--- START ---

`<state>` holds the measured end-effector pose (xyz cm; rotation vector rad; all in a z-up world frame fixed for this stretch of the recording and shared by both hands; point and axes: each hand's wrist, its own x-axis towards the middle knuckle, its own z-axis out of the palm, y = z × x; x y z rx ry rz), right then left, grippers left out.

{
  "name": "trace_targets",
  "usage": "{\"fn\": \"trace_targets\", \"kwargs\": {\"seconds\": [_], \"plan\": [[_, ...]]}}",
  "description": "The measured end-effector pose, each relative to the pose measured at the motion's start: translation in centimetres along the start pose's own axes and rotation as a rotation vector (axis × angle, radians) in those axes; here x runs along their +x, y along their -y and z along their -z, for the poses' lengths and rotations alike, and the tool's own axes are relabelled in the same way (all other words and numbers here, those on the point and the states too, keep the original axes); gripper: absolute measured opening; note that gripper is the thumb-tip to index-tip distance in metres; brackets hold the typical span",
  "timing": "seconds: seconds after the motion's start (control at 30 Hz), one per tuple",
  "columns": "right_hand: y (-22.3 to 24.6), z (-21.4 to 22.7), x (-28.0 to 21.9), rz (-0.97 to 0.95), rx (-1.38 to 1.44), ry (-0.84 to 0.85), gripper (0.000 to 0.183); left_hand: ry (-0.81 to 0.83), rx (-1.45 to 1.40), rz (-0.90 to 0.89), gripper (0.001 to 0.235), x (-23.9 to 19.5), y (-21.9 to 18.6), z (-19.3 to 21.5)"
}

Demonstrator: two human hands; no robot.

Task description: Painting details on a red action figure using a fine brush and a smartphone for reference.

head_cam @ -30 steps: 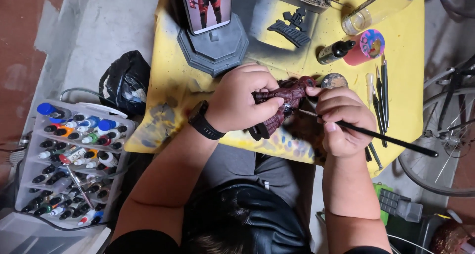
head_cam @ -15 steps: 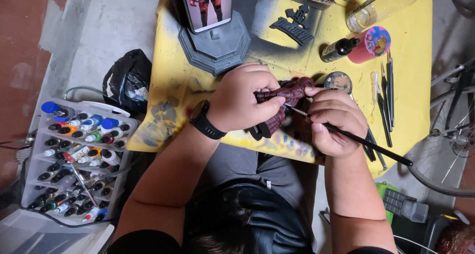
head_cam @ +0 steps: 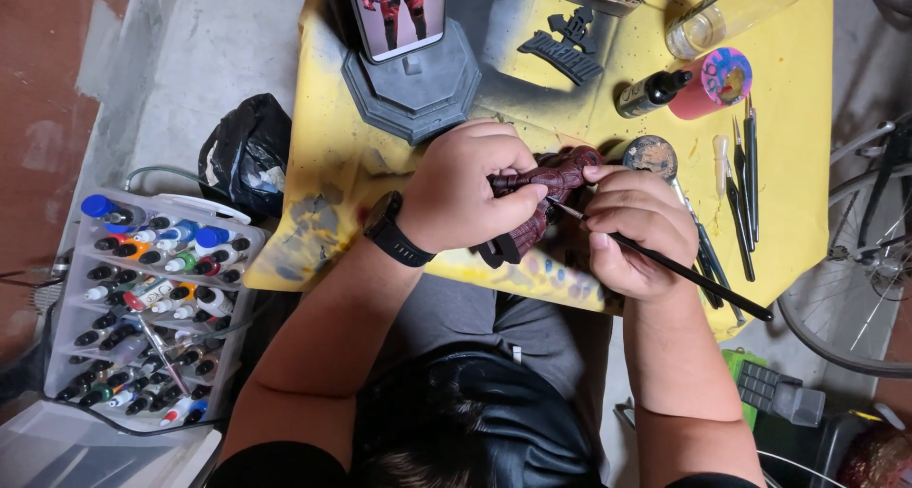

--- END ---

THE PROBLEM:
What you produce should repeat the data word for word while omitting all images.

RESULT FOR THIS EXERCISE:
`<state>` holds the measured end-effector pose (xyz cm; rotation vector rad; all in a z-up world frame fixed for this stretch of the recording and shared by both hands; point and axes: each hand's wrist, its own x-axis towards the middle knuckle, its own z-axis out of the palm, y = z × x; x y z rx ry rz), right then left, grippers left out.

{
  "name": "trace_targets",
  "usage": "{\"fn\": \"trace_targets\", \"kwargs\": {\"seconds\": [_], \"plan\": [[_, ...]]}}",
  "description": "The measured end-effector pose, each relative to the pose measured at the motion's start: translation in centimetres along the start pose's own axes and rotation as a rotation vector (axis × angle, radians) in those axes; here x runs along their +x, y along their -y and z along their -z, for the poses' lengths and rotations alike, and the tool's own axes are relabelled in the same way (all other words and numbers here, those on the point and the states too, keep the original axes); gripper: absolute measured opening; note that gripper is the thumb-tip to index-tip distance in metres; brackets hold the typical span",
  "timing": "seconds: seconds after the motion's start (control at 30 Hz), one per tuple",
  "columns": "right_hand: y (-22.3 to 24.6), z (-21.4 to 22.7), x (-28.0 to 21.9), rz (-0.97 to 0.95), rx (-1.38 to 1.44), ry (-0.84 to 0.85), gripper (0.000 to 0.183); left_hand: ry (-0.81 to 0.83), rx (-1.45 to 1.40), rz (-0.90 to 0.89), gripper (0.001 to 0.235), x (-23.9 to 19.5), y (-21.9 to 18.6), z (-19.3 to 21.5)"
}

Demonstrator: two human hands; no robot.

Task description: Painting details on a red action figure using a fine brush and a smartphone for reference.

head_cam @ -30 steps: 
head_cam @ -15 steps: 
head_cam @ +0 steps: 

That is the complete answer.